RE: Pyramid erasure codes and replica hinted recovery

Andreas Joachim Peters <Andreas.Joachim.Peters@xxxxxxx> · Mon, 13 Jan 2014 11:15:22 +0000

Hi all, 
few points from my side:

In the case of three data centers to protect against 1 out of 3 failing data centers one has to fulfill 2M=K e.g.  (12,6)

K=12 M=6

kkkkmm kkkkmm kkkkmm

Then one can add three local parities to optimize data center local failures

kkkkmml kkkkmml kkkkmml

(12:6:(6:1)) => 175% space overhead

(6:3:(6:1)) => 200% space overhead

(18:9:(6:1)) => 166% space overhead

... so if you boost K it converges to 150% space overhead but if K/3 is too big the traffic overhead for reconstruction is getting high. Since we have a systematic code it is important with respect to CPU requirements to distinguish K,M stripes on the global level e.g. for 3 data centers K and M should be divisible by 3 e.g. (8:4) is not. 

In the current BPC implementation the global RS stripes are not included into the parity computation, however if M is high they should be included to optimize the traffic. We should have an option to specify this or to select automatically the best strategy. For (6:3:(3:1)) the traffic is the same if global stripes are included in local parity, for (8:4:(4:1)) it is better not to include global stripes, for (12:6:(6:1))) it is better to include them.

In the current implementation we can only use simple parity as local parity (k:1) , it is not possible to use something like RS(4:2) as local parity. In my opinion there is no need to add this feature since the probability having a double disk failure within the repair period of a single disk failure is extremely low and if it happens it is acceptable to use global reconstruction instead of adding more space requirements for additional local stripes.

I am not 100% sure but from your conversation I understand that recovery is done on a primary OSD which is quite unfortunate with respect to local parities. The volume is reduced but locality is not given anymore ... 

Cheers Andreas.
________________________________________
From: ceph-devel-owner@xxxxxxxxxxxxxxx [ceph-devel-owner@xxxxxxxxxxxxxxx] on behalf of Loic Dachary [loic@xxxxxxxxxxx]
Sent: 13 January 2014 09:38
To: Kyle Bader
Cc: ceph-devel@xxxxxxxxxxxxxxx
Subject: Re: Pyramid erasure codes and replica hinted recovery

On 13/01/2014 03:35, Kyle Bader wrote:
>> How is it different from what is described above? There must be something I fail to understand.
>
> No misunderstanding on your part, on second look that does achieve the
> desired placement. Could you please help walk me through the following
> scenarios:
>
> Can data or local parity chunks that have been lost (erasures) be
> recovered locally, with no inter-dc backfill traffic?

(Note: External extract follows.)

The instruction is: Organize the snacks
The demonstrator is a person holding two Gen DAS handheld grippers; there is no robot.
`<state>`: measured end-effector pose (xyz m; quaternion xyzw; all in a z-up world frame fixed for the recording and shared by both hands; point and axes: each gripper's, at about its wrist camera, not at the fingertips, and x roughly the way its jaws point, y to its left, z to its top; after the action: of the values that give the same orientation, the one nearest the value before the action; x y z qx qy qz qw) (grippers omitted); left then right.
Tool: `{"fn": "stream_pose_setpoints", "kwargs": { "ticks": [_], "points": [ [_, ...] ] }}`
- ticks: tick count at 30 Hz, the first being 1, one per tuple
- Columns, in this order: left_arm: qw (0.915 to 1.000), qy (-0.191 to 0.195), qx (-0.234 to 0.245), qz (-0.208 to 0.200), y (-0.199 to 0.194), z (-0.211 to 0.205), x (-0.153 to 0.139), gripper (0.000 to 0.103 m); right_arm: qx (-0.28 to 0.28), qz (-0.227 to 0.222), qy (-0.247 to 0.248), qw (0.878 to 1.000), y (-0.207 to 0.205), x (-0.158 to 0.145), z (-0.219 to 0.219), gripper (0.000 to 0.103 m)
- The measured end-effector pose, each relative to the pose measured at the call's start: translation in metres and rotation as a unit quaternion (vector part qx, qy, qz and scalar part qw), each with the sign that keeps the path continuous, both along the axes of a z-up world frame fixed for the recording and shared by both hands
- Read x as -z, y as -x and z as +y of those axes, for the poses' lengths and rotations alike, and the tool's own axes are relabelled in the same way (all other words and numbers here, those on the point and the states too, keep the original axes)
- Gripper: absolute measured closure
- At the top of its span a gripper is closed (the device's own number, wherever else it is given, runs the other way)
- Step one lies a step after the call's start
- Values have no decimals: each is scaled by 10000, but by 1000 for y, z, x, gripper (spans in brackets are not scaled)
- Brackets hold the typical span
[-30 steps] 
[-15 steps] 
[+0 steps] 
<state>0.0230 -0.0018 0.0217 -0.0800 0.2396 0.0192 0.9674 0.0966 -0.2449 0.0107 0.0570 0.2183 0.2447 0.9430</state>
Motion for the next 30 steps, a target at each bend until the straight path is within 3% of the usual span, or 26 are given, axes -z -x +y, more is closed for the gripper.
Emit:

If the primary happens to be located in the same data enter as the lost chunk and the layout is as described previously, then it will be recovered without the need for inter-dc traffic. If the primary is not in the same datacenter, it may be possible to move it to the datacenter where the lost chunk is located. When the primary OSD is lost, another must be chosen. It would be nice to change the primary not only when it is lost but also when doing so helps recovery.

> Global parity chunks that are lost require reading....6x data or
> global parity chunks (effectively 1x the original write)?

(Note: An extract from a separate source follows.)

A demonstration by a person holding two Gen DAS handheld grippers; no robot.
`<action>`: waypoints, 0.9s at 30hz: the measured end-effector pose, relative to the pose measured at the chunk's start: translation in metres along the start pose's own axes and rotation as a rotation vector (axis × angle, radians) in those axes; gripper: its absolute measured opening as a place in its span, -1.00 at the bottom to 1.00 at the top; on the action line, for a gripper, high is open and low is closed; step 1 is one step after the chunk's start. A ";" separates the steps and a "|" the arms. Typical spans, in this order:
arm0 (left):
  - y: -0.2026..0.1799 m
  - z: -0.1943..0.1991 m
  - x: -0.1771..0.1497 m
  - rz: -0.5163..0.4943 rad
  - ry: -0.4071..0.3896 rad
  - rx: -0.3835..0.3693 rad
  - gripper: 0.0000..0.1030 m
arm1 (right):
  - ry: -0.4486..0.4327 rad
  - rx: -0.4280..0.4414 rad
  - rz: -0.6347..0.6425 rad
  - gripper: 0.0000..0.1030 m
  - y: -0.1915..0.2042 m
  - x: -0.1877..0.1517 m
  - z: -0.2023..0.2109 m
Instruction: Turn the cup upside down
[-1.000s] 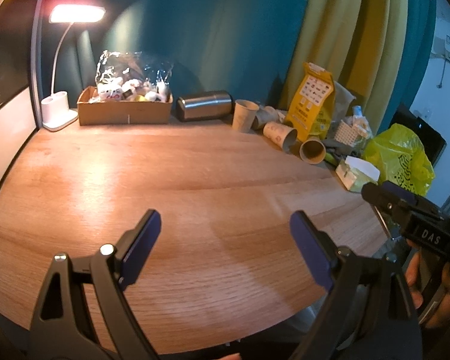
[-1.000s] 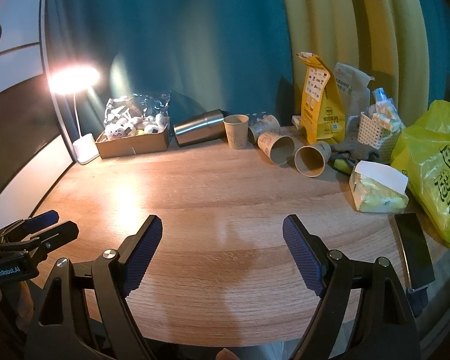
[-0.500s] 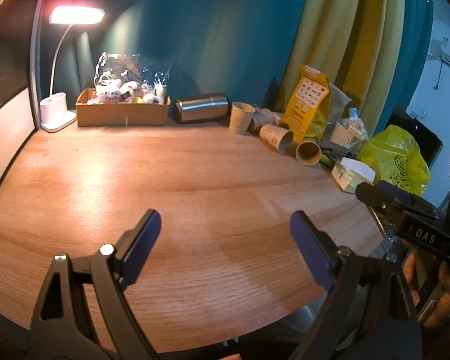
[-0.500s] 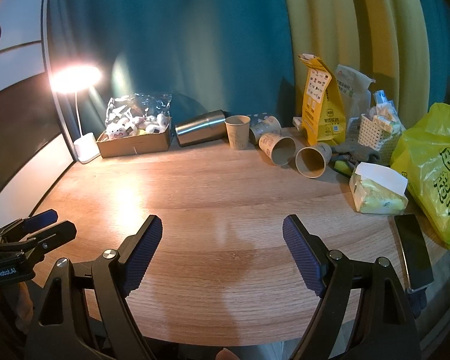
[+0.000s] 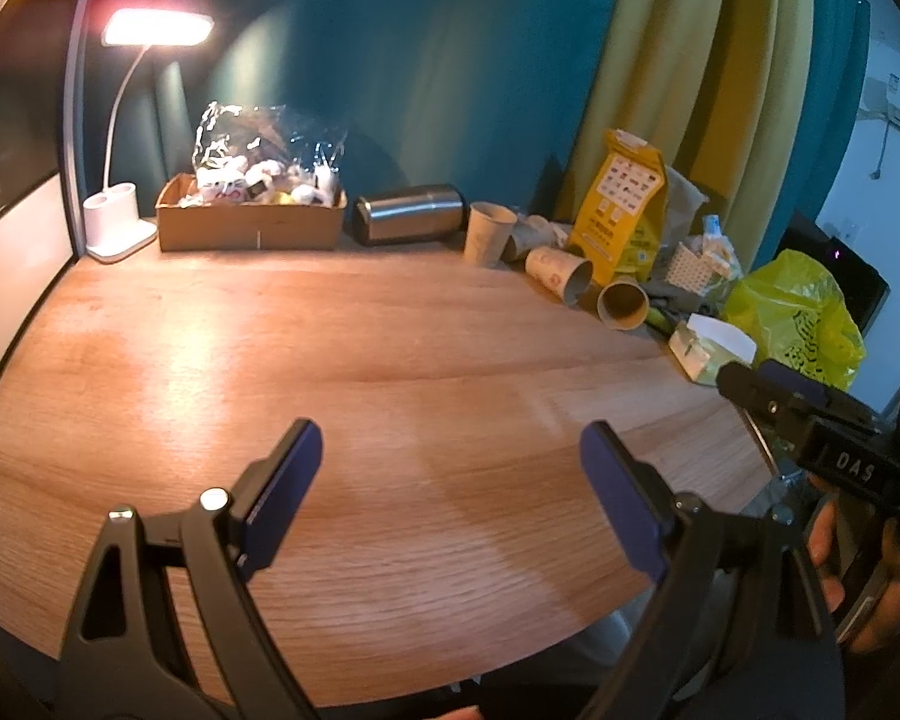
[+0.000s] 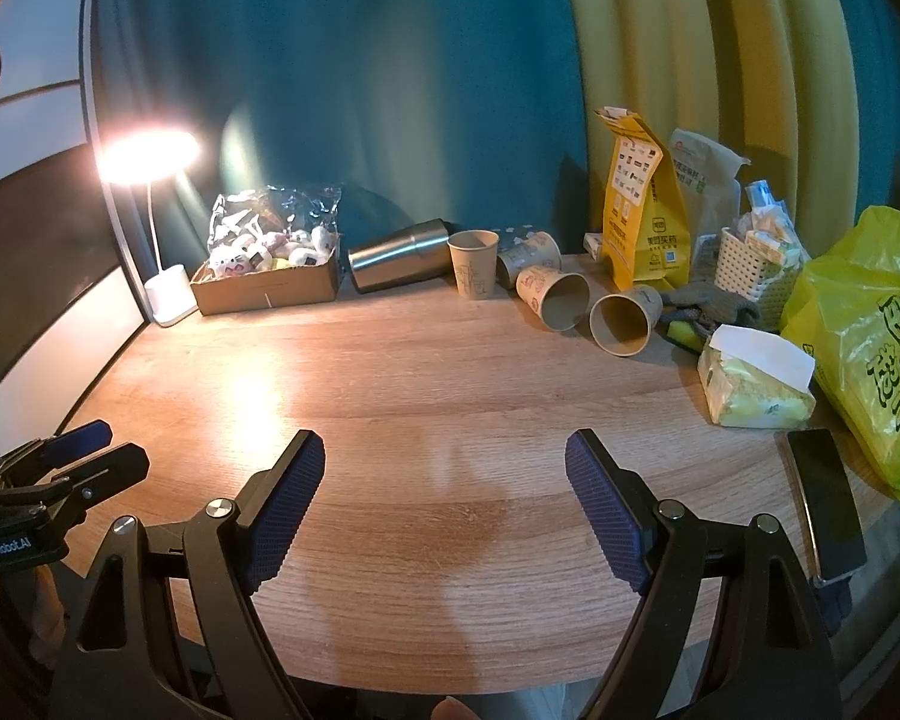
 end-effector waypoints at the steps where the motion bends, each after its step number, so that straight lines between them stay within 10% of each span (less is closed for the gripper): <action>1: 0.000 0.000 0.000 0.001 -0.001 0.000 0.73 | -0.002 -0.002 0.002 0.65 0.000 -0.001 0.000; 27: 0.001 0.006 -0.002 0.007 -0.021 0.012 0.73 | -0.001 0.000 0.012 0.65 0.002 0.004 -0.001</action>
Point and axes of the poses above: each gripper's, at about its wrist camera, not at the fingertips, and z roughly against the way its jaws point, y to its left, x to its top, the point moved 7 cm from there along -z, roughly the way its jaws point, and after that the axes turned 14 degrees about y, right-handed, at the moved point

>From the point of view of recovery, global parity chunks are treated in the same way as data chunks. If you have RS(6,3,3), you will need to read 6 chunks out of 9 ( 6 data chunks + 3 global parity chunks ) to be able to recover from the loss of 2 or 3 chunks ( data or parity, it does not matter ). In other words, to recover from the loss of more chunks than local parity allows, you need to read 1x the original write.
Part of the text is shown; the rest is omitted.